Supplied data
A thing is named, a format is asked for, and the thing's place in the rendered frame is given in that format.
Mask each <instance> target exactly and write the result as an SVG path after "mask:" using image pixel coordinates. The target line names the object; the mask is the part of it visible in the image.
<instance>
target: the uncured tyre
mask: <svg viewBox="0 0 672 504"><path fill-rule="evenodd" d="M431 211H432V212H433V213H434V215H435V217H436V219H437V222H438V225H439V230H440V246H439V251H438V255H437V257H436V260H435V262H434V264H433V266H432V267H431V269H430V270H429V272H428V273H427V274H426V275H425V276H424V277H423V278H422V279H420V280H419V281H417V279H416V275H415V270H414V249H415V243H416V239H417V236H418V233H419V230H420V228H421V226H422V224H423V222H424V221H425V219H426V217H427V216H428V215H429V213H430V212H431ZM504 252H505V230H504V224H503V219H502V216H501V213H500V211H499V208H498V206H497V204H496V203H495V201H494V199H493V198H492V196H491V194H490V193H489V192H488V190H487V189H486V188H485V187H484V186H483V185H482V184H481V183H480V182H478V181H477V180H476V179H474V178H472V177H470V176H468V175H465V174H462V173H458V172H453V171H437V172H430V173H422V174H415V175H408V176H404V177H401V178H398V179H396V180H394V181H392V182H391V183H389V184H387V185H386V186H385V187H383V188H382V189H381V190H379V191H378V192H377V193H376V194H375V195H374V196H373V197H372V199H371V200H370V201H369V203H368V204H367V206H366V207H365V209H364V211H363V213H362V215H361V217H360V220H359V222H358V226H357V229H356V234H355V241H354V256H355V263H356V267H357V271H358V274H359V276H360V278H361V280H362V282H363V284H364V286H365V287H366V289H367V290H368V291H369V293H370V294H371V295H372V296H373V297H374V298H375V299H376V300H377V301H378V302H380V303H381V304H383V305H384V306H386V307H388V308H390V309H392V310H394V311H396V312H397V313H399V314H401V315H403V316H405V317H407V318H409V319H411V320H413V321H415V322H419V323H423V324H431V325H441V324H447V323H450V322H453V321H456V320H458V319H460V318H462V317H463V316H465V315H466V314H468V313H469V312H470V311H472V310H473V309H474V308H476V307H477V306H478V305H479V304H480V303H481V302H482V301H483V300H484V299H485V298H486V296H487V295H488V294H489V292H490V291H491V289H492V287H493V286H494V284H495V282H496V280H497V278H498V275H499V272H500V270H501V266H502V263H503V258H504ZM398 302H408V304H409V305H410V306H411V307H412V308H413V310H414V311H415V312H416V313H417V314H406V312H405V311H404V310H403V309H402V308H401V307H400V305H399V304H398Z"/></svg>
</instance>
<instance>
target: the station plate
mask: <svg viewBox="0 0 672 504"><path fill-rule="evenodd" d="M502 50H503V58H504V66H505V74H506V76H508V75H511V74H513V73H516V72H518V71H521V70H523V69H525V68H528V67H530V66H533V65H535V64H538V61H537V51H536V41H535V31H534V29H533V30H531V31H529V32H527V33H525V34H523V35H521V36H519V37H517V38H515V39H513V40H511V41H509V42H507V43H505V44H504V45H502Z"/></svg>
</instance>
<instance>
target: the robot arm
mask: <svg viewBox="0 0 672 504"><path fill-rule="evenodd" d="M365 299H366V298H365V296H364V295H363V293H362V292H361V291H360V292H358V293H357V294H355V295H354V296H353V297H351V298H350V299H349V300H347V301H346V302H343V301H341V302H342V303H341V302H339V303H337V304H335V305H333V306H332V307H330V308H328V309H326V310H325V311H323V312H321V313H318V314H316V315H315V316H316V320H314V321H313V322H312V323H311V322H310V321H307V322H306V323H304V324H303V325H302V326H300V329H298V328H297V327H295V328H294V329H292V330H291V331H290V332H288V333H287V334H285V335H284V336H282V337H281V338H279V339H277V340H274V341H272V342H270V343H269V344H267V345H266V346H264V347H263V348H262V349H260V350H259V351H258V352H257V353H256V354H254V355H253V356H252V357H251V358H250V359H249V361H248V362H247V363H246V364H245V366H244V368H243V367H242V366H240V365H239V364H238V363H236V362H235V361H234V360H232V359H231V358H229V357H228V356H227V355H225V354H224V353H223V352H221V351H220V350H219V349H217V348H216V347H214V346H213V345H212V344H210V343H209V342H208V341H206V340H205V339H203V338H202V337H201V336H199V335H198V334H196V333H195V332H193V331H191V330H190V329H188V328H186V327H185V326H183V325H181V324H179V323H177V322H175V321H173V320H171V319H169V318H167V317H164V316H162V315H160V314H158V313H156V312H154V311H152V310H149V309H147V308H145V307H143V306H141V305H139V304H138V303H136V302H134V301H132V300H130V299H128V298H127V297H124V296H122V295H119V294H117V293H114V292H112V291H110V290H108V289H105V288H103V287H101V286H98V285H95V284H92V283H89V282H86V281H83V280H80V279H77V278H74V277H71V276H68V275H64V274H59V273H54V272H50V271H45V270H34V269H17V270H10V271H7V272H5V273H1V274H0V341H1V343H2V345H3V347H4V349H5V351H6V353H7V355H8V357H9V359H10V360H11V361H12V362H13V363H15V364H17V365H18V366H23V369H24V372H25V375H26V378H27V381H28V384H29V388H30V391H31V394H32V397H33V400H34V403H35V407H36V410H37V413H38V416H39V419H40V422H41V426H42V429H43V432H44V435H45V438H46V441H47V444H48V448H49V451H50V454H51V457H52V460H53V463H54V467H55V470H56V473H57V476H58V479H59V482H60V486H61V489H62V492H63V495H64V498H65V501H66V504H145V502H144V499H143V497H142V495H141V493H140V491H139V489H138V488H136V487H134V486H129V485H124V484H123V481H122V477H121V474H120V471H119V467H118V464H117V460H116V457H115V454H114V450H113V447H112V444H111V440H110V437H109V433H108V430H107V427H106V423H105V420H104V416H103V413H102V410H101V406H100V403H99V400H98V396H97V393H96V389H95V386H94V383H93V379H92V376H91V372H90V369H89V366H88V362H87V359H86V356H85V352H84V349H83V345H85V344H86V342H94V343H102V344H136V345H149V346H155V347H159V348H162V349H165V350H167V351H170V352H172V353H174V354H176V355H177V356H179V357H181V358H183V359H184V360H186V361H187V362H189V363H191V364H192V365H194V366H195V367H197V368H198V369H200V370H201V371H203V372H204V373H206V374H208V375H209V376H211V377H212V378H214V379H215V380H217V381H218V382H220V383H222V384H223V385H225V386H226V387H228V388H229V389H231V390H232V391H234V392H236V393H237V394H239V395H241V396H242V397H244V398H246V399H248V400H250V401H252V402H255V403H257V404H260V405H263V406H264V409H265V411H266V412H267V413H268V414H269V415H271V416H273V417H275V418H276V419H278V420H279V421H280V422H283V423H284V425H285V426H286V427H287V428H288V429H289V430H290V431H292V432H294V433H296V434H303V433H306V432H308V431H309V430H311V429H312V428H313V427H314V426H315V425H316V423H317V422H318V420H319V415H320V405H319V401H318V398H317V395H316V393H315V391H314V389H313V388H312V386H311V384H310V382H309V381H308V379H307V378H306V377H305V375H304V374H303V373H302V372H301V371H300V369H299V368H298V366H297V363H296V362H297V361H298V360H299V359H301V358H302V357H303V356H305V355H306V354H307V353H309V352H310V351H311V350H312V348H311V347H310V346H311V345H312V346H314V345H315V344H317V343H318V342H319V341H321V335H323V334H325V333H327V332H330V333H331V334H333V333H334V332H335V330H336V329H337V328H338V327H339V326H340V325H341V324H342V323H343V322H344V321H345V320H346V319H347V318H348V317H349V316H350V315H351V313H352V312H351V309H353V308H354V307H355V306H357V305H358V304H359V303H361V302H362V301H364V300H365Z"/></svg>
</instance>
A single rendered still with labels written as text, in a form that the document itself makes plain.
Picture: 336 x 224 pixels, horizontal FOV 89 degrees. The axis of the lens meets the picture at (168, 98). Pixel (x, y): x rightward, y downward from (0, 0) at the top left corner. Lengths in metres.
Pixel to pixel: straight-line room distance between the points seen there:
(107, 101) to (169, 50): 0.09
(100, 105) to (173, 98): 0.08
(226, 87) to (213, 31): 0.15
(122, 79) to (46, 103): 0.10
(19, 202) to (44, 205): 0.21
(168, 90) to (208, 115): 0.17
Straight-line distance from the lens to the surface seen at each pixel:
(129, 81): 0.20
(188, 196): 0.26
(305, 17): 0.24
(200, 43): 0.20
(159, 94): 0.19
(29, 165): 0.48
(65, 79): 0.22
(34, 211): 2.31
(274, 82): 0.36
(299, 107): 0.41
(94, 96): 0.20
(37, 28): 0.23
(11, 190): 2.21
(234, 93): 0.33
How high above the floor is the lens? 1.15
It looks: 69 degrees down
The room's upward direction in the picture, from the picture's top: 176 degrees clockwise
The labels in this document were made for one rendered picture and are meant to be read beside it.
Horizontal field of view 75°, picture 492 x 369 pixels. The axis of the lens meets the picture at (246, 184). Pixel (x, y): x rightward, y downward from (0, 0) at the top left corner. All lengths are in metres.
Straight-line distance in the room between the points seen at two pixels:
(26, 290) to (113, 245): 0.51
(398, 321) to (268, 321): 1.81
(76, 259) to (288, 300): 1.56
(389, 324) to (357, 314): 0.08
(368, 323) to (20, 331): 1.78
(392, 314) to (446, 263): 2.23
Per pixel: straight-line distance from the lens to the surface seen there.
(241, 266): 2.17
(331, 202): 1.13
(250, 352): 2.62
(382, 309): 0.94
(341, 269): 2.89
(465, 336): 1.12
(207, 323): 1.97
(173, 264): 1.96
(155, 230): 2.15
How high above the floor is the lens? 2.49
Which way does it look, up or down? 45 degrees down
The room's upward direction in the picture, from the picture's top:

What you should do
Nothing but the lines from the one with "(159, 94): 0.19" through the last line of the records above should be retyped, and those word for word.

Result of the exercise
(159, 94): 0.19
(29, 165): 0.48
(65, 79): 0.22
(34, 211): 2.31
(274, 82): 0.36
(299, 107): 0.41
(94, 96): 0.20
(37, 28): 0.23
(11, 190): 2.21
(234, 93): 0.33
How high above the floor is the lens? 1.15
It looks: 69 degrees down
The room's upward direction in the picture, from the picture's top: 176 degrees clockwise
The labels in this document were made for one rendered picture and are meant to be read beside it.
Horizontal field of view 75°, picture 492 x 369 pixels. The axis of the lens meets the picture at (246, 184). Pixel (x, y): x rightward, y downward from (0, 0) at the top left corner. All lengths are in metres.
Straight-line distance in the room between the points seen at two pixels:
(26, 290) to (113, 245): 0.51
(398, 321) to (268, 321): 1.81
(76, 259) to (288, 300): 1.56
(389, 324) to (357, 314): 0.08
(368, 323) to (20, 331): 1.78
(392, 314) to (446, 263): 2.23
Per pixel: straight-line distance from the lens to the surface seen there.
(241, 266): 2.17
(331, 202): 1.13
(250, 352): 2.62
(382, 309): 0.94
(341, 269): 2.89
(465, 336): 1.12
(207, 323): 1.97
(173, 264): 1.96
(155, 230): 2.15
How high above the floor is the lens? 2.49
Which way does it look, up or down? 45 degrees down
The room's upward direction in the picture, from the picture's top:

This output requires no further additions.